Page 1 of 1

rsync downtime between Primary and Secondary Nagios servers

Posted: Thu Feb 16, 2017 5:13 pm
by nagmoto
I opened similar question in R1 a while back. May be due to my Nagios server version changed, I found rsync /var/nagios/retention.dat from primary to seconday doesn't work anymore.

Current setup
Primary: Naigos server 4.1.1 in EST timezone.
Secondary: Nagios server 4.2.4 in CST timezone, active checks on all host in Primary but with alert notification disabled.
I am using shell script wrap around rsync command to sync both object/*.cfg, servers/*.cfg and /var/nagios/retention.cfg
Also nagios.cfg has following setting to speed up(from 90 to 1 min) the retention sync from memory into retention.dat file.

Code: Select all

[me@nagios01 nagios]$ egrep '^retention|^state_retention_file'  nagios.cfg
state_retention_file=/var/nagios/retention.dat
retention_update_interval=1
[me@nagios01 nagios]$
The current problem is that when I put a host on primary Nagios,after 5 minutes with a rsync of retention.dat
the secondary won't display the same host in downtime mode.

Q1: Is retention.dat the only file I need to sync between two Nagios server ?
Q2: Do I need to sync status.dat also ?

R1: https://support.nagios.com/forum/viewto ... t=downtime

Re: rsync downtime between Primary and Secondary Nagios serv

Posted: Thu Feb 16, 2017 5:58 pm
by avandemore
I'm not sure the impact of retention.dat version difference would have.
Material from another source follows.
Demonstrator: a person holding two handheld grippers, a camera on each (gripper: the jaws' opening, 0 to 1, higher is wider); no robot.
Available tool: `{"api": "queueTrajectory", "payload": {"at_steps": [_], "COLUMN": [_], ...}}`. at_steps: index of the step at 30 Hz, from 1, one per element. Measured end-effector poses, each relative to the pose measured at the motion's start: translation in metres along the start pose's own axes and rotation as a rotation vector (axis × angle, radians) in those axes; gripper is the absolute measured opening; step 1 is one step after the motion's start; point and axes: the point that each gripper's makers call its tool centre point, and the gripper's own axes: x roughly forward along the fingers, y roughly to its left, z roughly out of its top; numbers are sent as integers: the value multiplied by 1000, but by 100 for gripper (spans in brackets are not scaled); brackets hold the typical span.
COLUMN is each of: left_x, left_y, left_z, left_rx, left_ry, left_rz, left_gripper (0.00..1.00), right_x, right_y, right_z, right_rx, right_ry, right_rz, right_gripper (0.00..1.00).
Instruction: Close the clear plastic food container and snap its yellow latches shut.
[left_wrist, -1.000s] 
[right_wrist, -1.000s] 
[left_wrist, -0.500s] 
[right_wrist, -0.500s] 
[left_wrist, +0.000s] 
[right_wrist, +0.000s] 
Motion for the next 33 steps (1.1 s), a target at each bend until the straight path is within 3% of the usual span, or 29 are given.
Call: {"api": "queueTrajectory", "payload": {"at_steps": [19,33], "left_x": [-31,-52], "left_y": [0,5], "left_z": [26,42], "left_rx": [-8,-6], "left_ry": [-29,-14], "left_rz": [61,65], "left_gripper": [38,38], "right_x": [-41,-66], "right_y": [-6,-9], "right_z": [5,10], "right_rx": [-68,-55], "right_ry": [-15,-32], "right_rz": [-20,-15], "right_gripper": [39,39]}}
I do know some of the internals have changed in Core that may be related to this. If it was working previously, the first thing I would do is make sure the version is the same. Likely to run into that elsewhere anyway.

Re: rsync downtime between Primary and Secondary Nagios serv

Posted: Thu Feb 16, 2017 9:04 pm
by nagmoto
Fortunately, I have a VMWare snaphost before I upgraded my secndary Nagios server to 4.2.4 from 4.1.1.
Now both servers has same nagios server, the rsync of /var/nagios/retention.dat from primary to secondary still doesn't work.
What I tried was to

Code: Select all

1.  stop nagios on secondary.
2.  delete secondary:/var/nagios/retention.dat and rsync over new copy of retention.dat from primary.
3.  start nagios on secondary
Then I can see the new added downtime were propergated to secondary nagios.
This also works for 4.1.1 to 4.2.2 servers.

Looks like stop secondary nagios server before retentin.da got copied over is important.
Do you know why ?

Re: rsync downtime between Primary and Secondary Nagios serv

Posted: Fri Feb 17, 2017 9:34 am
by tgriep
I would guess that the secondary server when it is still running, overwrites the rsynced copy of the file so stopping the daemon would have to be added to the process you use to copy the dat files.

Re: rsync downtime between Primary and Secondary Nagios serv

Posted: Fri Feb 17, 2017 2:00 pm
by nagmoto
pls lock this thread.